While many opponents are worried about SB 9 significantly transforming neighborhoods, The Terner Center for Housing Innovation estimates the new law will lead to only about 660,000 new housing units throughout California over several years, a small fraction of the state’s current 7.5 million single-family lots.
Even if it survives legal challenges, change will not happen overnight. The Terner Center study also cites that it will take a few years to translate the legislation into ramped-up construction.
The housing package also included the passage of SB 8. This extends the existing Housing Crisis Law of 2019 through 2030 that accelerates the approval process for housing projects and limits fee increases on housing applications at the local level, among other key accountability provisions. This could have a noticeable impact on housing because it makes building costs more predictable, encouraging investment and more housing production.
Governor Newsom signed SB 10 into law as well. This also impacts urban density by allowing cities a voluntary streamlined process to bypass the environmental review and build up to 10 units on a single-family parcel near a transit hub or urban infill developments. Experts believe this will have a limited impact since cities often try to limit high-density projects to balance quality of life issues.

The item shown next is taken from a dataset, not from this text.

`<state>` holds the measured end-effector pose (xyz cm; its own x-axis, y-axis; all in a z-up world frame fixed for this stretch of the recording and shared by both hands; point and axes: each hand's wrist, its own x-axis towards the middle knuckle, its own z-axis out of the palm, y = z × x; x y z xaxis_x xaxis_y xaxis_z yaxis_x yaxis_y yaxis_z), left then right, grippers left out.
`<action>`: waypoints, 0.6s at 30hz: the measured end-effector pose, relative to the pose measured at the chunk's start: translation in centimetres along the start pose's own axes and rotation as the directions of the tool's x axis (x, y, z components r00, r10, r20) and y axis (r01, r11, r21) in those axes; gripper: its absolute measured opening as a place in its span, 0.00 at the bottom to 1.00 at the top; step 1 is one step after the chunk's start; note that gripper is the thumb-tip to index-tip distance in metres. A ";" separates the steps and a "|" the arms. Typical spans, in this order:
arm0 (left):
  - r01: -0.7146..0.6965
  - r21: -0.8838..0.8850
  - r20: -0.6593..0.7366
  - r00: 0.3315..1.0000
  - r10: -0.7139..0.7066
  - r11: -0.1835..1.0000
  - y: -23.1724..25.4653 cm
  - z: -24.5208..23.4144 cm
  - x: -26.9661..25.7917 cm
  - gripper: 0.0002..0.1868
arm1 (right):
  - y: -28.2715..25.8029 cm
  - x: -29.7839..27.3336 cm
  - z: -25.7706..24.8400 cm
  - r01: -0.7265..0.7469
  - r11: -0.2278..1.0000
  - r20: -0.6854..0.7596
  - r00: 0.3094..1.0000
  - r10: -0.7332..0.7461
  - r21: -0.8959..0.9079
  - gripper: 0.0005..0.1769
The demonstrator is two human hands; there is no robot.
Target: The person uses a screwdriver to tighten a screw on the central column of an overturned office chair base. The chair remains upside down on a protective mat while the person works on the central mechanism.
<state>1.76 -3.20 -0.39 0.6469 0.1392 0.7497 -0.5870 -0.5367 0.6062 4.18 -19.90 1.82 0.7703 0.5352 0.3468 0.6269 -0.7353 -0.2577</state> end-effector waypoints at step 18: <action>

These Senate Bills give California several new tools to spur housing activity and alleviate an ongoing crisis. SB 9 has the possibility of accelerating the construction of accessory dwelling units (ADU) in both Los Angeles and throughout California.
In light of this, let’s take a look at how ADUs are more attractive than ever as housing options and the benefits they provide for existing property owners.
How ADUs Can Be Part of the Solution
With the passage of SB 9, one of the significant zoning restrictions of building multiple units on existing single-family lots has been removed in many situations.
The original ADU laws went into effect on Jan. 1, 2017. These laws were groundbreaking in their scope. This continues to be an attractive option for homeowners, and SB 9 may enhance those benefits. Many of the guidelines in SB 9 were taken directly from existing and successful ADU legislation.
Inspired by the success of the original ADU laws the State passed a second set of new ADU laws that went into effect on Jan. 1, 2020. These new laws expanded the ADU options now allowing single-family homeowners to add TWO ADU units to their properties. Shockingly, a little-noticed addition to these newly expanded laws has created the most significant opportunity to date.
Multifamily property owners can now add two or many more ADUs to their properties as well!
In a time of great challenges to the multifamily industry in California, these ADU laws offer an opportunity to greatly increase the value of their assets and improve cash flow.
What makes ADUs such a viable option? Here are some benefits to consider:
- They’re less expensive to build than new single-family detached housing. There are no land costs because the homeowner already owns the land. Junior ADUs, in particular, are much cheaper to build out. Some people choose prefabricated ADUs, which also can save thousands in construction costs.
- ADUs can create passive income rental opportunities with convenient onsite management.
- Start to finish completion times are shorter.
- ADUs are ideal as granny quarters or for recent college grads until they can get out on their own.
- They are a real bottom-line asset that will increase your property value.
- As a person’s housing needs change over time, ADUs use can be adapted for different household types, income levels, employment situations, and stages of life.
- ADUs can be built in neighborhoods close to key job and transportation centers, lessening traffic, commuting, and other quality of life concerns.
- Because they are smaller, ADUs are more aesthetically pleasing in a neighborhood than large, overbuilt units. A smaller unit also means greater energy efficiency.
- As more and more people work from home, ADUs are becoming a viable option as offices or private refuges for people more inclined to stay close to home.
- Multifamily owners have an opportunity to add two or many more units to their properties to greatly increase value and cash flow.